People whose opinions I value unanimously agreed before last month’s election that the economy–particularly here in the U.S.–would improve no matter who won the presidency.
The consensus was that a Romney victory would immediately boost confidence in the private sector, but that the economy would also grow during a second Obama term, though maybe not as quickly as it would under Romney. The reason: businesses have kept billions of dollars on the sidelines during Obama’s first term and simply cannot wait another four years to put these assets to work. We shall see.
Meanwhile, I think one take-away from the election is the value of well-executed branding. The campaigns underscored how critically important it is to tell your own story, the way you want to tell it. Romney clearly did not tell his story with enough force. Early on, he allowed Obama to tell it–in Obama’s terms–and by the time Romney got on track, it was too late. Obama has a fantastic marketing machine, as he proved when he beat Hillary Clinton in the 2008 primaries.
But enough on politics–let’s get to the important stuff, like when are we going to get out of this economic mess?
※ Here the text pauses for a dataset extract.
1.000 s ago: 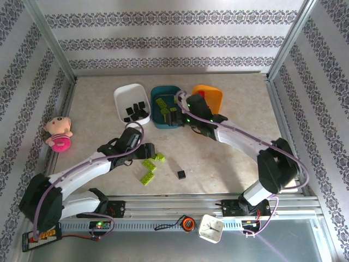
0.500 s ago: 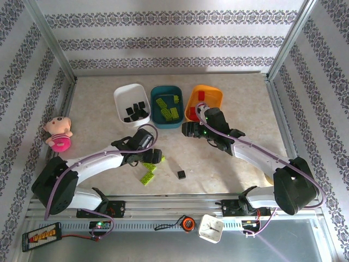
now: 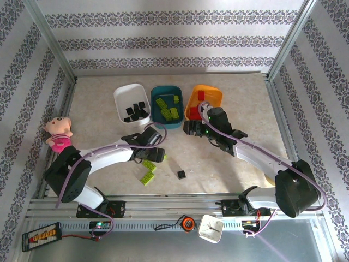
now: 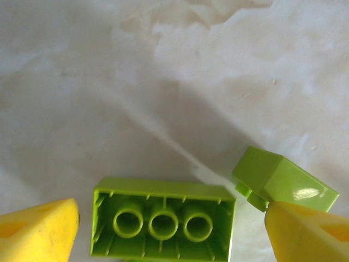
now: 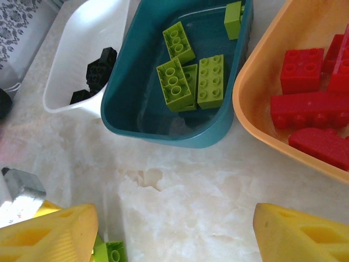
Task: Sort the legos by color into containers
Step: Move the lego to the center of the table, then pick up the lego from the middle-left of the table.
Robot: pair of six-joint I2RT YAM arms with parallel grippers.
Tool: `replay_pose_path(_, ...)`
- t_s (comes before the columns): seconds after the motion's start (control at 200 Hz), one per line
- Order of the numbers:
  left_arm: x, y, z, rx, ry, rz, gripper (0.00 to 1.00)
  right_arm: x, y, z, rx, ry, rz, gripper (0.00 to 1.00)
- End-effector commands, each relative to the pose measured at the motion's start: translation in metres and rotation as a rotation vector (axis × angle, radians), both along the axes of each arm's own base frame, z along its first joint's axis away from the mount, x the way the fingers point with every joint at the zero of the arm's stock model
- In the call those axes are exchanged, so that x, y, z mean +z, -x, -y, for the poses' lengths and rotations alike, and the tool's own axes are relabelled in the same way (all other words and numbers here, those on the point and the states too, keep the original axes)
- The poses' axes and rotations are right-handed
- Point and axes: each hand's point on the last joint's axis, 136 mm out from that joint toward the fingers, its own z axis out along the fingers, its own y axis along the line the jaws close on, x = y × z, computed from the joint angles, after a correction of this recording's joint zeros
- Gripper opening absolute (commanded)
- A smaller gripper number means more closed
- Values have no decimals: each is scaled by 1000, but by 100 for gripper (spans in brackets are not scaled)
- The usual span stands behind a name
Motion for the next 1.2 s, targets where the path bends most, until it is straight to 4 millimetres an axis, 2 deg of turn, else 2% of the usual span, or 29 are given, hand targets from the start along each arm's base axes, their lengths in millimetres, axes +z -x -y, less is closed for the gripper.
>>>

As I’ve noted, billions of dollars of investment capital are just waiting to be deployed to help the private sector grow. My hope is that this will start happening now that the elections are behind us. If it does, maybe the U.S. will see a more robust growth rate than the 2 to 3 percent per year we’ve been witnessing. That current rate, while a step in the right direction, is simply inadequate. If there is not much change in year-over-year growth, we will continue to see a slow climb-out for the next two to three years.
On the global front, last year I predicted that the European Union would resolve its debt problems in 2012. I have already graded myself an F on that forecast. Surprisingly, while the Greece/Spain/Italy problem clearly has not helped the European economy recover, its impact has not resulted in calamity in the financial markets.
We certainly need to continue to keep an eye on that European situation–and also monitor some of the uncertainty coming out of Asia, and of course here in the United States with the looming “fiscal cliff.” Let me try to counter the F on my 2011 report card by predicting that our politicians will come to their senses and figure out an acceptable tax/spending solution. The U.S. will not fall off the fiscal cliff, and we will not go into sequestration mode. Count on it.
But back to the global economy: with so many unanswered questions and potential negatives out there, it is hard to imagine a robust recovery within the next few years. Maybe we should be thankful for that 2 to 3 percent growth rate here in the States...
For sure, I believe we are in a new world order when it comes to the economy–at least with regard to the spending habits of both corporations and individuals. This may not be a permanent change, but, even on a short-to-near-term basis, it is a significant one.
Companies just do not spend the way they did before this Great Recession, and consumers here in the U.S. are saving more. They will spend to acquire items they particularly value and to replace necessities, such as automobiles, that are simply worn out. But they will not spend on big-ticket items without careful consideration, exhaustive comparative analysis and/or negotiation.